Investigators probing the suspected deliberate lighting of what has become a raging wildfire in southwest France detained a man for questioning, as firefighters and water-bombing planes on Tuesday fought ferocious flames there and in other parts of Europe that have baked in extreme heat.
Smoke from a large forest fire fanned by high winds blackened the skyline in Greece’s capital Tuesday. Firefighting aircraft buzzed over the flames and dropped water on the slopes of Mount Penteli, 25 kilometres (16 miles) northeast of the city.
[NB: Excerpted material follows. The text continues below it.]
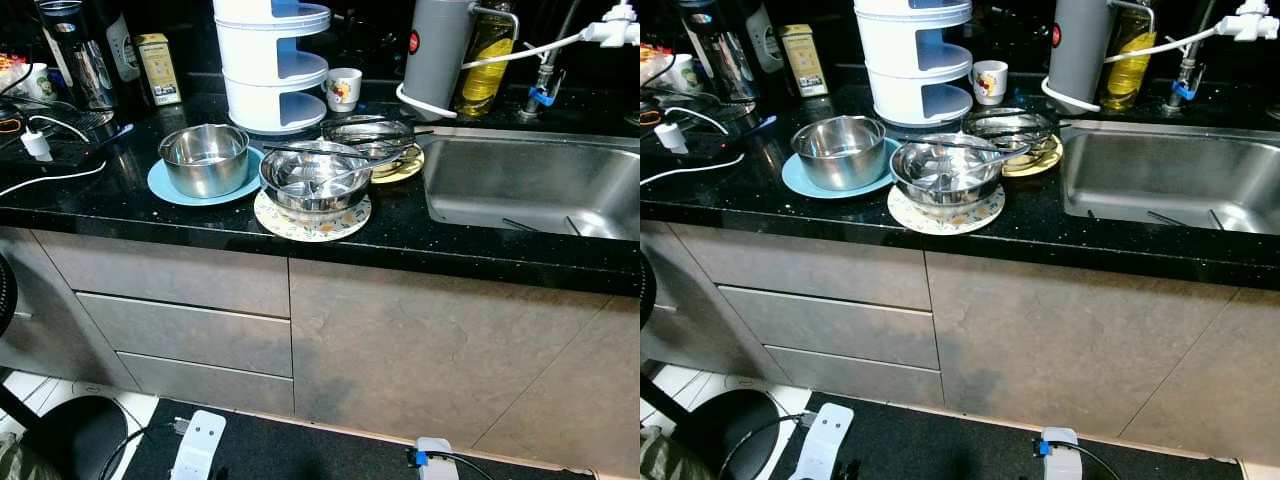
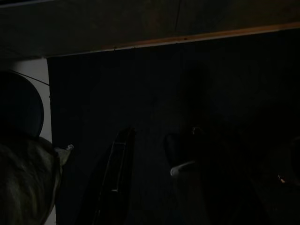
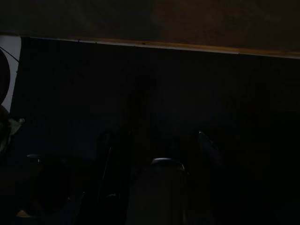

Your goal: Kitchen organization

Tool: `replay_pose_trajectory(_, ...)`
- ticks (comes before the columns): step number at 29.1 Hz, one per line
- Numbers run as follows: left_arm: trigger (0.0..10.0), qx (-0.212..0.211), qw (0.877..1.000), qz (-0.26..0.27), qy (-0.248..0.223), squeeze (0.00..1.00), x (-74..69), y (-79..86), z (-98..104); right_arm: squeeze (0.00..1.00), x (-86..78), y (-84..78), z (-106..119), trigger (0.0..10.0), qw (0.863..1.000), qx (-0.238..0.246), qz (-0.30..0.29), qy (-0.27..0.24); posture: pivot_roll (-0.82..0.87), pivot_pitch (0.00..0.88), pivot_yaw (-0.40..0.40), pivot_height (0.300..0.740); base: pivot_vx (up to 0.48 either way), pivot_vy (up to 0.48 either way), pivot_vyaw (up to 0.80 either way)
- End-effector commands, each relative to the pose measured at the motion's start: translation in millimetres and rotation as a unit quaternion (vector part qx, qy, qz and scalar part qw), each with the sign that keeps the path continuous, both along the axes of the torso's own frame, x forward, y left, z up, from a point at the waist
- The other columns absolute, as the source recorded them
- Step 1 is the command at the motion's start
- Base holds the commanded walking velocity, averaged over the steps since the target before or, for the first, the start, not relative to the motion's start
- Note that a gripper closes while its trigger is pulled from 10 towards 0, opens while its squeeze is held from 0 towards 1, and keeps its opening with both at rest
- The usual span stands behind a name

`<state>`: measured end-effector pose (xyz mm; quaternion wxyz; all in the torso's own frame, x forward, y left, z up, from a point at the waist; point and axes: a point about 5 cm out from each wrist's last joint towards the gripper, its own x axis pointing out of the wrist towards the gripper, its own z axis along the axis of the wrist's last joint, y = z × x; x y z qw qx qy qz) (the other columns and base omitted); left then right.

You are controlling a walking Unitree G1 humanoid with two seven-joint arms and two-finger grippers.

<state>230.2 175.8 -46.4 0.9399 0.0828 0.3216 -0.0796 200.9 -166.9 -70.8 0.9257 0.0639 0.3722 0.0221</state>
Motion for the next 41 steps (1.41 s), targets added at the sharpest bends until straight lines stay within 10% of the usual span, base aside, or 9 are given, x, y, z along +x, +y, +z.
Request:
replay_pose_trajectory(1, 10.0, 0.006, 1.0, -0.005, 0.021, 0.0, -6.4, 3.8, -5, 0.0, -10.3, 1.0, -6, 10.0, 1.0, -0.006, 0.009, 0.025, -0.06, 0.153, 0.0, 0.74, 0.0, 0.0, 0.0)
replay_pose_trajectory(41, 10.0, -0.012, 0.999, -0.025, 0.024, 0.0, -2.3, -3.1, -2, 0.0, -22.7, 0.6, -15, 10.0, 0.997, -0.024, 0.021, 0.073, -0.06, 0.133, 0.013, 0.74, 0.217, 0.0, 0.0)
Officials ordered hundreds of people to evacuate their homes.
Wildfires also kept emergency crews busy in England, Germany, Portugal and Spain.
In the Gironde region of southwest France, two massive fires feeding on tinder-dry pine forests also have forced tens of thousands of people to flee homes and summer vacation spots since they broke out July 12.
One of the blazes, tearing through woodlands south of Bordeaux, is suspected to have been started deliberately. A motorist told investigators that before pulling over and trying unsuccessfully to extinguish the flames, he saw a vehicle speeding away from the spot where the fire started, the Bordeaux prosecutor’s office said.
Criminal investigators found evidence pointing to possible arson, the prosecutor’s office said.
The 39-year-old man being questioned Tuesday lives in Gironde and was detained Monday afternoon, the office said. He also was questioned in 2012 on suspicion of starting a forest fire but that investigation was shelved in 2014 for lack of evidence, the prosecutor’s office added.
Ten water-bombing planes and more than 2,000 firefighters worked day and night to contain that fire and another fierce blaze southwest of Bordeaux that police investigators were treating as accidental. The blazes have burned through more than 190 square kilometres (more than 70 square miles) of forest and vegetation, Gironde authorities said.
Thick clouds of smoke and the risk of flames spreading to buildings have forced the evacuations of more than 39,000 people, including 16,000 on Monday, authorities said. A smaller third fire broke out late Monday in the Medoc wine region north of Bordeaux, further taxing regional firefighting resources.
Swirling winds and extreme heat have complicated firefighting. Record-smashing temperatures eased along France’s Atlantic seaboard Tuesday while other parts of the country and the continent continued to broil.
In Paris, the thermometer in the French capital’s oldest weather station – opened in 1873 – topped 40 degrees Celsius (104 degrees Fahrenheit) for just the third time. The 40.5 C (104.9 F) measured there Tuesday by weather service Meteo-France was the monitoring station’s second-highest reading ever, topped only by a blistering 42.6 C (108.7 F) in July 2019.
The first time the station topped 40 C – hitting 40.4 C (104.7 F) – was in July 1947, Meteo France said. After a 72-year gap, the station has now twice surpassed 40 C in the space of just three years.
The people evacuated Monday included 74 residents of a retirement home, authorities said. Another 80 care-home residents were among 2,000 people getting moved out Tuesday from the latest of more than a half-dozen towns and villages that were ordered to evacuate, authorities said.
Approaching flames also forced the emergency evacuation Monday of 363 animals from a zoo in the Arcachon maritime basin, southwest of Bordeaux, the government’s ecological transition ministry said Tuesday. About 10 animals died of heat and stress, the ministry said.
Five camping sites also went up in flames in that area, which is famous for its oysters and beach resorts, Gironde authorities said.
The double blow of heat waves and droughts exacerbated by climate change are making wildfires more frequent, destructive and harder to fight. In Spain, the prime minister has linked wildfires that have killed two people to global warming, saying Monday that “climate change kills.”
The head of Spain’s Civil Protection and Emergencies agency, Leonardo Marcos Gonzalez, noted Tuesday that extreme heat and wildfires have hit the country three weeks earlier than usual this year and that many fires broke out at the same time.
“We are in the midst of the most significant civil protection emergency on record,” he told radio station SER.
In charred countryside near Barcelona, Ricardo Serra and Julia Garrido returned Tuesday to the wreckage of their home. They’d been renovating it for the upcoming wedding of Garrido’s son.
“Everything’s been burnt,” she said. “All of our wedding clothes.”
In Portugal, cooling temperatures have eased pressure on emergency crews, with just two major wildfires being tackled by around 800 firefighters Tuesday. But more torrid weather is forecast for Wednesday.
Authorities suspect a wildfire was to blame for the death of a couple in their 80s whose car went off the road and flipped over in a northern Portuguese village late Monday. Their charred vehicle with two bodies inside was found after a blaze engulfed the area. Officials suspect the couple died while trying to flee the flames.
The pilot of a water-dumping plane also died in Portugal last week when his aircraft crashed while fighting a wildfire.
Spain and France are battling large wildfires with thousands evacuated from some regions. People headed to the beach as temperatures in England climbed into the high 30s, with a record-breaking temperature of 43 degrees forecast for Tuesday.